◆ Task details ◆
Write out, precisely and in full, each line of the material.

◆ Dataset excerpt ◆
──────────────────────────────
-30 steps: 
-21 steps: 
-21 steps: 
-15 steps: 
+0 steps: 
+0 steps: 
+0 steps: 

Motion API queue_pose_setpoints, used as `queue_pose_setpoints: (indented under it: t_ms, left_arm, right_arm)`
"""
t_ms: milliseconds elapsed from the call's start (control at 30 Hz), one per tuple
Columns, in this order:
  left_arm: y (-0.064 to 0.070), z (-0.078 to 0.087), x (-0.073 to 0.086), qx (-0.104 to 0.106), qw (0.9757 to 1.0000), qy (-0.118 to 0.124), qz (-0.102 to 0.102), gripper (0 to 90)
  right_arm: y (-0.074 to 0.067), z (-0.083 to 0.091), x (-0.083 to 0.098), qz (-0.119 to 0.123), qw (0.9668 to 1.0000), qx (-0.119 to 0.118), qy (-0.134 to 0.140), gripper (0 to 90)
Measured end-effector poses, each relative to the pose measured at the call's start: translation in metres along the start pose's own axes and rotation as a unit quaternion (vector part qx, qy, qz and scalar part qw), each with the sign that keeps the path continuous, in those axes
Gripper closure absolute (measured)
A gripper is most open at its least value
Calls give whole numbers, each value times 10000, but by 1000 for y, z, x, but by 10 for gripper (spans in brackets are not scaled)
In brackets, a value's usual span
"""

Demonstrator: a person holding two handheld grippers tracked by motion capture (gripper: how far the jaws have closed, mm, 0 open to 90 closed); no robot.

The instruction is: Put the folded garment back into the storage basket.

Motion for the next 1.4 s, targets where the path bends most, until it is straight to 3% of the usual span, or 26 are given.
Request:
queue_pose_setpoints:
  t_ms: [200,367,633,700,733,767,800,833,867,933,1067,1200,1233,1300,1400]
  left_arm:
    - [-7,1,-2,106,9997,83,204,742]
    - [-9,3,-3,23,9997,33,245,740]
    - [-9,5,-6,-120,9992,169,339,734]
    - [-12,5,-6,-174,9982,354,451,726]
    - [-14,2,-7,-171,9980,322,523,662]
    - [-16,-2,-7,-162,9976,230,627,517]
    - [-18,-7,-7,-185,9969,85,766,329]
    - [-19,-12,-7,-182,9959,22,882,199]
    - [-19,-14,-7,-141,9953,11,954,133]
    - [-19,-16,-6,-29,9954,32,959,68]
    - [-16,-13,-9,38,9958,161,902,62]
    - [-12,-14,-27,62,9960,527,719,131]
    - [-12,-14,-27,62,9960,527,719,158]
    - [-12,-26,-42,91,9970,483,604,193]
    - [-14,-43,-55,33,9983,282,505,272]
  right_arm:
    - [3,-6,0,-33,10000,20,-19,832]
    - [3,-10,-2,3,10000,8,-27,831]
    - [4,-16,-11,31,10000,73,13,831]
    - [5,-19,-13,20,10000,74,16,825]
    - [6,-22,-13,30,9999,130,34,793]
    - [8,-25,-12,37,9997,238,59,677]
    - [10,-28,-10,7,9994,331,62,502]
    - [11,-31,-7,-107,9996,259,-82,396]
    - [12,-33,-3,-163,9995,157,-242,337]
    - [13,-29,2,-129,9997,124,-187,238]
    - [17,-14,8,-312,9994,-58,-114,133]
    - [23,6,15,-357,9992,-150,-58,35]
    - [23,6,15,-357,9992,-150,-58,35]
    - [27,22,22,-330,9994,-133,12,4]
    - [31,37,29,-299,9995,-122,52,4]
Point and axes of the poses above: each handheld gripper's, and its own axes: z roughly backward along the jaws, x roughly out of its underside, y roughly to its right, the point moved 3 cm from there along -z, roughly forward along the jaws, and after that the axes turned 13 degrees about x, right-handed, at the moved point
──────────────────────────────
◆ Answer for the task ◆
-30 steps: 
-21 steps: 
-21 steps: 
-15 steps: 
+0 steps: 
+0 steps: 
+0 steps: 

Motion API queue_pose_setpoints, used as `queue_pose_setpoints: (indented under it: t_ms, left_arm, right_arm)`
"""
t_ms: milliseconds elapsed from the call's start (control at 30 Hz), one per tuple
Columns, in this order:
  left_arm: y (-0.064 to 0.070), z (-0.078 to 0.087), x (-0.073 to 0.086), qx (-0.104 to 0.106), qw (0.9757 to 1.0000), qy (-0.118 to 0.124), qz (-0.102 to 0.102), gripper (0 to 90)
  right_arm: y (-0.074 to 0.067), z (-0.083 to 0.091), x (-0.083 to 0.098), qz (-0.119 to 0.123), qw (0.9668 to 1.0000), qx (-0.119 to 0.118), qy (-0.134 to 0.140), gripper (0 to 90)
Measured end-effector poses, each relative to the pose measured at the call's start: translation in metres along the start pose's own axes and rotation as a unit quaternion (vector part qx, qy, qz and scalar part qw), each with the sign that keeps the path continuous, in those axes
Gripper closure absolute (measured)
A gripper is most open at its least value
Calls give whole numbers, each value times 10000, but by 1000 for y, z, x, but by 10 for gripper (spans in brackets are not scaled)
In brackets, a value's usual span
"""

Demonstrator: a person holding two handheld grippers tracked by motion capture (gripper: how far the jaws have closed, mm, 0 open to 90 closed); no robot.

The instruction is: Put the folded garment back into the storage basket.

Motion for the next 1.4 s, targets where the path bends most, until it is straight to 3% of the usual span, or 26 are given.
Request:
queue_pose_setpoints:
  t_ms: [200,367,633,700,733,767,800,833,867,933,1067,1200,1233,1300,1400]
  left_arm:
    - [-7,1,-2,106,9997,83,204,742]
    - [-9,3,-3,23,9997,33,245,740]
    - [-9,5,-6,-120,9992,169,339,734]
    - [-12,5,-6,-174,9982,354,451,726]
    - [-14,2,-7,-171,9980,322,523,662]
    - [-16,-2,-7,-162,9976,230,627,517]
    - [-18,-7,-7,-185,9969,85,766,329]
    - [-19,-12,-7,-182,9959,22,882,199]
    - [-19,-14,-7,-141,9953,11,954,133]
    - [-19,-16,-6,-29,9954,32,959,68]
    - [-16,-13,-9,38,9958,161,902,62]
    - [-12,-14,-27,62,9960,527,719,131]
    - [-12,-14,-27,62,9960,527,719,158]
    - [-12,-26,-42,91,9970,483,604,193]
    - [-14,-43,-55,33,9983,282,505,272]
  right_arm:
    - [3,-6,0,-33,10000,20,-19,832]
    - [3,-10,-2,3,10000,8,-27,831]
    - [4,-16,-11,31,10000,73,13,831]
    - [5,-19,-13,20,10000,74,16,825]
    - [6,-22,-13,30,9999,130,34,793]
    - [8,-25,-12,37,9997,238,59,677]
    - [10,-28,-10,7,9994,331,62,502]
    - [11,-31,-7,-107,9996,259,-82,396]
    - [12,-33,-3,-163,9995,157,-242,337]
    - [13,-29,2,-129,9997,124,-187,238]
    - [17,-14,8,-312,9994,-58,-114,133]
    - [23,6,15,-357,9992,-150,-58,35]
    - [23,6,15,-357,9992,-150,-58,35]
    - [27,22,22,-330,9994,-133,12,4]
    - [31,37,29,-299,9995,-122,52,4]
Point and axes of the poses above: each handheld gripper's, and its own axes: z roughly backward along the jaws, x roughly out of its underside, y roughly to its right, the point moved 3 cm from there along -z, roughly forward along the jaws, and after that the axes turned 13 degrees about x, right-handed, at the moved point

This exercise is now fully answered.